Investigation on flexural behavior of novel GFRP grid web-concrete hybrid beam

•The novel GFRP grid web-concrete hybrid beam with reduced self-weight has sufficient flexural strength, stiffness, and ductility.•The GFRP grids are arranged along the principal stress, and the grid joints are embedded in surrounding concrete without the need for separate shear connectors.•The flexural performance of the proposed hybrid beam is investigated through four-point bending load test and numerical study. A novel GFRP grid web-concrete hybrid beam was proposed to solve the problems of traditional concrete T-beam structures, such as heavyweight and easy cracking of the web. The GFRP grids arranged along the principal stress were partially embedded in concrete to achieve reliable connection and avoid the insufficient interlaminar shear strength between GFRP profiles. The flexural behavior of the novel hybrid beam was investigated through experimental and numerical studies. The experimental results indicated that the force form of the GFRP grid web was consistent with the proposed hypothesis, and the section bending moment was mainly borne by flange plates and longitudinal reinforcements. The flexural failure process of the hybrid beam can be divided into three stages: elastic stage, working stage with cracks, and failure stage.
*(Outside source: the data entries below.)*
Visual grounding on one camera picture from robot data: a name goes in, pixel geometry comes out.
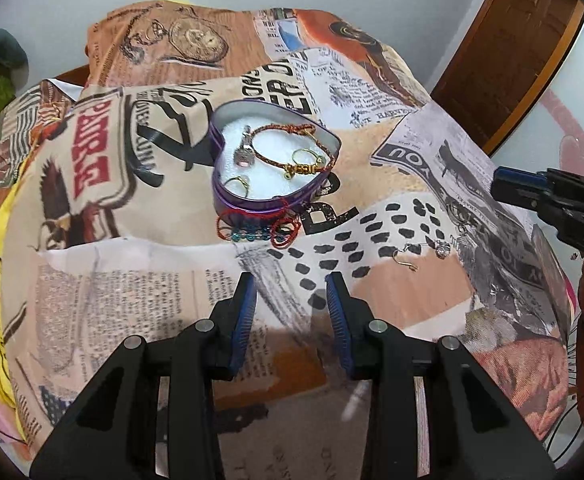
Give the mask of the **purple heart-shaped tin box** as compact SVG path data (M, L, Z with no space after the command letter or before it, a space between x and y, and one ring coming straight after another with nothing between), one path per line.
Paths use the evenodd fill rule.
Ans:
M256 159L252 167L240 168L233 152L246 125ZM327 182L342 148L339 137L317 122L253 100L220 105L209 118L208 140L215 209L258 217L304 209Z

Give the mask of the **silver pendant charm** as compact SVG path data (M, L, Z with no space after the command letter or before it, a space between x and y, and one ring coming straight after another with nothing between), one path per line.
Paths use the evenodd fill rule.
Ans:
M252 128L246 125L243 128L239 146L233 152L233 163L240 168L249 168L255 164L255 152L252 147Z

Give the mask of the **white wardrobe door with hearts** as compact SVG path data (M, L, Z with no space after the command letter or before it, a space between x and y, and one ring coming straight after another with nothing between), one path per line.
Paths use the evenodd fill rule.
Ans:
M550 84L492 159L497 166L584 176L584 24Z

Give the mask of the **silver crystal earring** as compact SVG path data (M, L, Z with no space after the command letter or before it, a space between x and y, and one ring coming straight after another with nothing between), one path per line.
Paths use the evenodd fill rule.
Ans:
M429 248L433 250L438 259L445 260L458 252L459 243L455 237L452 237L451 240L433 240L429 244Z

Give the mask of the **silver hook earring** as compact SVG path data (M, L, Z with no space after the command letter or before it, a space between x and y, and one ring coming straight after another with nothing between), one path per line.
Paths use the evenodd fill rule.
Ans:
M418 261L421 257L421 246L414 244L406 244L403 247L397 247L392 253L392 260L408 269L411 272L417 272L419 270Z

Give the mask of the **brown wooden door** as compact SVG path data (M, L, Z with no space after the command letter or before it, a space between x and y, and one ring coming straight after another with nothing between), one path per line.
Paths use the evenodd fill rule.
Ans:
M484 0L434 100L493 153L549 84L583 21L580 0Z

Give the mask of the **newspaper print bed quilt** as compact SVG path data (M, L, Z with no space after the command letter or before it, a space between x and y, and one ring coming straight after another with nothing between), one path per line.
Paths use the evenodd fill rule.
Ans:
M109 12L89 76L22 164L1 311L32 452L124 337L175 336L241 272L258 299L245 362L214 386L231 479L354 479L370 387L339 366L324 279L343 274L408 335L455 334L538 438L568 400L565 322L531 221L490 197L493 165L395 50L317 10L168 0ZM302 210L215 209L208 122L231 101L293 110L342 141ZM458 240L445 260L429 244ZM419 270L392 260L421 246Z

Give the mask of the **striped patchwork blanket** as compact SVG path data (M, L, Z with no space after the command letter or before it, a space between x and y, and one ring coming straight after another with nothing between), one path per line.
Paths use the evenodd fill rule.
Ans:
M42 129L62 119L80 92L71 84L45 79L0 111L0 206Z

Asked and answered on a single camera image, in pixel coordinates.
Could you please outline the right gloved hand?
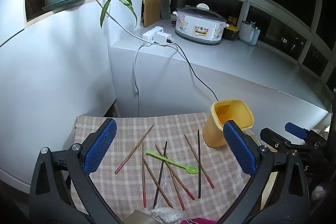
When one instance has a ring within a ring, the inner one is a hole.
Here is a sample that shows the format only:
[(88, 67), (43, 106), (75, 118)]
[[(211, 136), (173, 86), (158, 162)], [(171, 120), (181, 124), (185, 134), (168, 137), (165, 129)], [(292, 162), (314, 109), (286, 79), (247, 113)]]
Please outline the right gloved hand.
[(327, 195), (327, 185), (321, 184), (315, 187), (315, 189), (311, 193), (311, 199), (313, 201), (319, 201)]

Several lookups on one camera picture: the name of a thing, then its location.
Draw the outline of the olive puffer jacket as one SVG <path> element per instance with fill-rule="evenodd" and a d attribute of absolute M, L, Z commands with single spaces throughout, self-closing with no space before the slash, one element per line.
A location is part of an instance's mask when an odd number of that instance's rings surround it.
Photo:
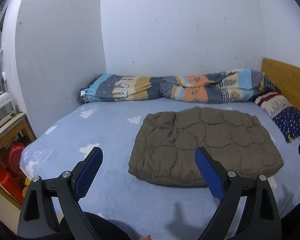
<path fill-rule="evenodd" d="M 148 114 L 136 136 L 128 172 L 155 185 L 205 186 L 194 158 L 200 147 L 226 170 L 245 178 L 270 177 L 283 167 L 279 151 L 256 116 L 193 107 Z"/>

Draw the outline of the red plastic basin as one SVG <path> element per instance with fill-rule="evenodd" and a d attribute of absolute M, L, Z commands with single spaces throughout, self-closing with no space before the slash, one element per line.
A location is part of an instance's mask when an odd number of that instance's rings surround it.
<path fill-rule="evenodd" d="M 25 174 L 19 167 L 25 145 L 13 141 L 0 160 L 0 183 L 20 204 L 24 201 Z"/>

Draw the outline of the wooden side shelf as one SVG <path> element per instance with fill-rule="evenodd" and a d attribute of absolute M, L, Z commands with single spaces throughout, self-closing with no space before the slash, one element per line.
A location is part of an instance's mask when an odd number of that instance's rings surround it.
<path fill-rule="evenodd" d="M 5 146 L 10 146 L 13 139 L 19 134 L 25 135 L 30 143 L 37 138 L 31 128 L 30 122 L 25 113 L 18 113 L 0 127 L 0 150 Z M 12 205 L 21 210 L 22 204 L 17 201 L 0 185 L 0 194 Z"/>

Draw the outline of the blue star pillow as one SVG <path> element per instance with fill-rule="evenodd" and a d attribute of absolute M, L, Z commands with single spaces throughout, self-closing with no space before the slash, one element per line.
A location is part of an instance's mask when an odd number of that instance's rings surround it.
<path fill-rule="evenodd" d="M 273 120 L 286 143 L 300 138 L 300 110 L 278 92 L 267 92 L 255 99 L 255 104 Z"/>

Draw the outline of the light blue bed sheet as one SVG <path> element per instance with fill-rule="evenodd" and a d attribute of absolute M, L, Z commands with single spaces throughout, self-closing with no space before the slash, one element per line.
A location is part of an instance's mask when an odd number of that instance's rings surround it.
<path fill-rule="evenodd" d="M 103 163 L 79 204 L 122 228 L 132 239 L 197 239 L 219 204 L 209 189 L 149 184 L 128 173 L 135 137 L 149 113 L 182 111 L 192 103 L 169 99 L 84 104 L 25 148 L 28 178 L 56 178 L 98 146 Z"/>

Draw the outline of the white rice cooker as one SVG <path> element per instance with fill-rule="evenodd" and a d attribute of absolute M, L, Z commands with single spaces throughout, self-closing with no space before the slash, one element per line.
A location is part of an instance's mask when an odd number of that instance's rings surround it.
<path fill-rule="evenodd" d="M 12 98 L 7 92 L 0 92 L 0 127 L 12 118 L 14 108 Z"/>

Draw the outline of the patchwork cartoon quilt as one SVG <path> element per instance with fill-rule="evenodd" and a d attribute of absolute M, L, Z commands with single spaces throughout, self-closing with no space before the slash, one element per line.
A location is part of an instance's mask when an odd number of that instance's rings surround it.
<path fill-rule="evenodd" d="M 263 72 L 235 69 L 193 76 L 122 76 L 100 74 L 79 91 L 80 103 L 167 98 L 194 103 L 246 102 L 275 90 Z"/>

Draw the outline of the wooden headboard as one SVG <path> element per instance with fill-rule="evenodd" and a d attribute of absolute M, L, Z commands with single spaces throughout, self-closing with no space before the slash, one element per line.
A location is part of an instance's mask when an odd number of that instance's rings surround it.
<path fill-rule="evenodd" d="M 288 101 L 300 110 L 300 68 L 271 59 L 264 58 L 262 72 L 281 91 Z"/>

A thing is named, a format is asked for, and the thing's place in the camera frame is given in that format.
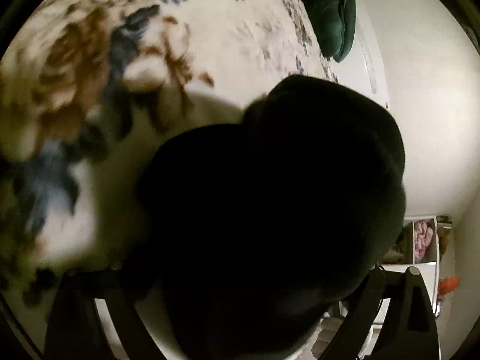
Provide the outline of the orange object on floor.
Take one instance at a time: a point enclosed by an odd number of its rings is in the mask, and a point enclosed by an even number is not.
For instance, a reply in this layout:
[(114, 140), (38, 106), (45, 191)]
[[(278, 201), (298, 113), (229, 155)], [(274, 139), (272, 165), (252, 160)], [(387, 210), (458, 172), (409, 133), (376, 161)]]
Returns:
[(455, 291), (460, 285), (460, 279), (457, 276), (439, 281), (438, 292), (440, 296), (445, 296)]

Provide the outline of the white storage shelf unit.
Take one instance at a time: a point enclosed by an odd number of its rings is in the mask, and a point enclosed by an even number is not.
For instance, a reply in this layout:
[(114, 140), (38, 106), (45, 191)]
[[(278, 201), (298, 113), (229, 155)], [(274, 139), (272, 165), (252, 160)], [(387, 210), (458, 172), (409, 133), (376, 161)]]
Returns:
[[(413, 248), (413, 227), (414, 223), (425, 220), (434, 230), (433, 240), (426, 250), (425, 257), (420, 263), (414, 261)], [(382, 267), (387, 271), (404, 272), (408, 266), (415, 266), (421, 271), (425, 286), (430, 297), (430, 303), (435, 317), (435, 307), (438, 297), (439, 284), (439, 236), (437, 234), (437, 219), (433, 216), (410, 217), (403, 222), (403, 229), (399, 238), (394, 243), (389, 252), (381, 259), (376, 267)], [(374, 345), (379, 337), (381, 327), (389, 306), (389, 300), (384, 299), (380, 304), (380, 311), (369, 329), (364, 344), (360, 349), (357, 359), (367, 359), (373, 351)], [(326, 347), (334, 338), (347, 316), (346, 298), (333, 305), (327, 312), (325, 318), (320, 323), (315, 336), (312, 338), (310, 354), (313, 359), (321, 359)]]

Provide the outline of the dark green pillow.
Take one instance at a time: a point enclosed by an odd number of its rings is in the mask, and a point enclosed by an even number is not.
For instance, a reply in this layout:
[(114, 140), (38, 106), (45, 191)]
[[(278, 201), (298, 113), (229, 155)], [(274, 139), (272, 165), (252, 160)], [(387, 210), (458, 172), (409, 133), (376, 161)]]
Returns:
[(320, 51), (342, 62), (352, 49), (356, 30), (356, 0), (302, 0)]

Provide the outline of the black small garment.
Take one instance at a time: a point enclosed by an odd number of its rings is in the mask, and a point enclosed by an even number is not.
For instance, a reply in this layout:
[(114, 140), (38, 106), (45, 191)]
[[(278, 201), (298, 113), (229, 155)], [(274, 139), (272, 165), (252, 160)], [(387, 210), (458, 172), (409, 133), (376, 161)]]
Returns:
[(399, 236), (404, 167), (386, 109), (309, 76), (166, 141), (137, 180), (137, 260), (182, 353), (294, 352)]

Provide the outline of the pink folded clothes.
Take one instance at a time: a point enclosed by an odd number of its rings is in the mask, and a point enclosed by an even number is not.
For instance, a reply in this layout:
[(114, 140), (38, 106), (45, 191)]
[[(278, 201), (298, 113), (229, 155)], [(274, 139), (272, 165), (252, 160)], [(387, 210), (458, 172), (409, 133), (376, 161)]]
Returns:
[(420, 263), (425, 257), (426, 250), (434, 238), (434, 230), (425, 220), (414, 223), (413, 227), (413, 248), (414, 261)]

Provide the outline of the floral white bed blanket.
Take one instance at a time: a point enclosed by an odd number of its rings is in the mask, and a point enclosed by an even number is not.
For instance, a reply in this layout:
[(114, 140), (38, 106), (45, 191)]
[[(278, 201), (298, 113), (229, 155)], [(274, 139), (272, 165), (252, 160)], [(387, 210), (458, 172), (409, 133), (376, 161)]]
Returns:
[(237, 124), (288, 77), (334, 81), (302, 0), (24, 0), (1, 57), (1, 306), (44, 357), (67, 273), (123, 269), (162, 353), (182, 353), (137, 260), (143, 168), (168, 140)]

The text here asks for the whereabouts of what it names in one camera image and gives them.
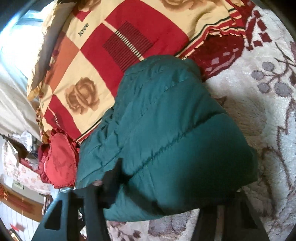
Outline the green quilted puffer jacket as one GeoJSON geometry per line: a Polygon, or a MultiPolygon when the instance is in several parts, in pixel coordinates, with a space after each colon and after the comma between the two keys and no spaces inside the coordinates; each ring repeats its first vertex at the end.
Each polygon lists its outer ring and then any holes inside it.
{"type": "Polygon", "coordinates": [[[126,70],[115,104],[81,144],[76,187],[122,159],[110,221],[145,221],[217,203],[257,180],[243,133],[190,59],[151,56],[126,70]]]}

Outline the red heart-shaped ruffled pillow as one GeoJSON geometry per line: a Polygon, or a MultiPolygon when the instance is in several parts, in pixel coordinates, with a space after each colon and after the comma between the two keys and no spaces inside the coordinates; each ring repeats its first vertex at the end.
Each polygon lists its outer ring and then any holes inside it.
{"type": "Polygon", "coordinates": [[[38,151],[41,181],[54,188],[74,187],[79,163],[79,144],[59,128],[51,130],[47,143],[38,151]]]}

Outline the grey quilted bedspread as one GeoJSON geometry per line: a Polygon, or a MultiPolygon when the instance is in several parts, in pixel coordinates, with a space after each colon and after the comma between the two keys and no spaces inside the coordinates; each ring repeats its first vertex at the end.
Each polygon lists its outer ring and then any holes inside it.
{"type": "Polygon", "coordinates": [[[41,140],[36,122],[38,100],[27,99],[27,78],[1,57],[1,134],[22,134],[28,131],[41,140]]]}

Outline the white floral bed blanket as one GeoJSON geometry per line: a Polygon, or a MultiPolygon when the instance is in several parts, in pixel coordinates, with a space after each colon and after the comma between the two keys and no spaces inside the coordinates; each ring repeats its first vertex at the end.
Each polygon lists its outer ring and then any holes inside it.
{"type": "Polygon", "coordinates": [[[256,149],[258,181],[246,192],[270,240],[295,226],[295,41],[290,25],[261,1],[174,10],[190,23],[188,58],[256,149]]]}

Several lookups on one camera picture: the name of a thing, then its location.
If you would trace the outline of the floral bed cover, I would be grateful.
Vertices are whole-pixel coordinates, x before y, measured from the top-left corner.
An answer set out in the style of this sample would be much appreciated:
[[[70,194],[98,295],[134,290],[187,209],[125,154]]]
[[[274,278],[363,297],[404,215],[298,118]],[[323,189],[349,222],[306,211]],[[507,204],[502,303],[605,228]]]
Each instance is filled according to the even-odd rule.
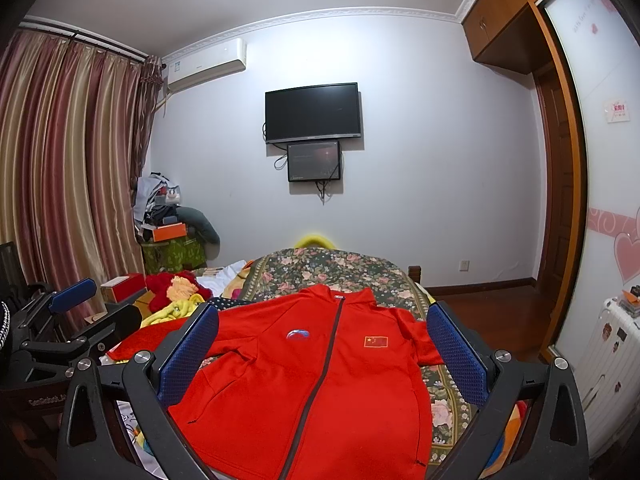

No relative slip or stripping was observed between the GFRP grid web and concrete throughout the loading process, indicating that the GFRP grid web could be reliably connected to flanges and vertical ribs to form composite action. The numerical analysis showed that the GFRP grids only contributed 7.30 % to the bending resistance of hybrid beam due to its weak longitudinal stiffness, compared to concrete and reinforcements. The staggered grid plates born the compressive and tensile stresses, while the part embedded in the lower flange plate in the mid-span area was in full-section tension with the maximum tensile stress of 85.7 MPa. The stress distribution of concrete flange plates basically conformed to the plane assumption, while the concrete stress near the support appeared reverse sign phenomenon, since local bending moment was generated in concrete flanges due to the weak longitudinal stiffness of GFRP grid web. Overall, the proposed novel hybrid beam with reduced self-weight retains good flexural strength, stiffness, and ductility characteristics of concrete beams compared to conventional concrete T beams.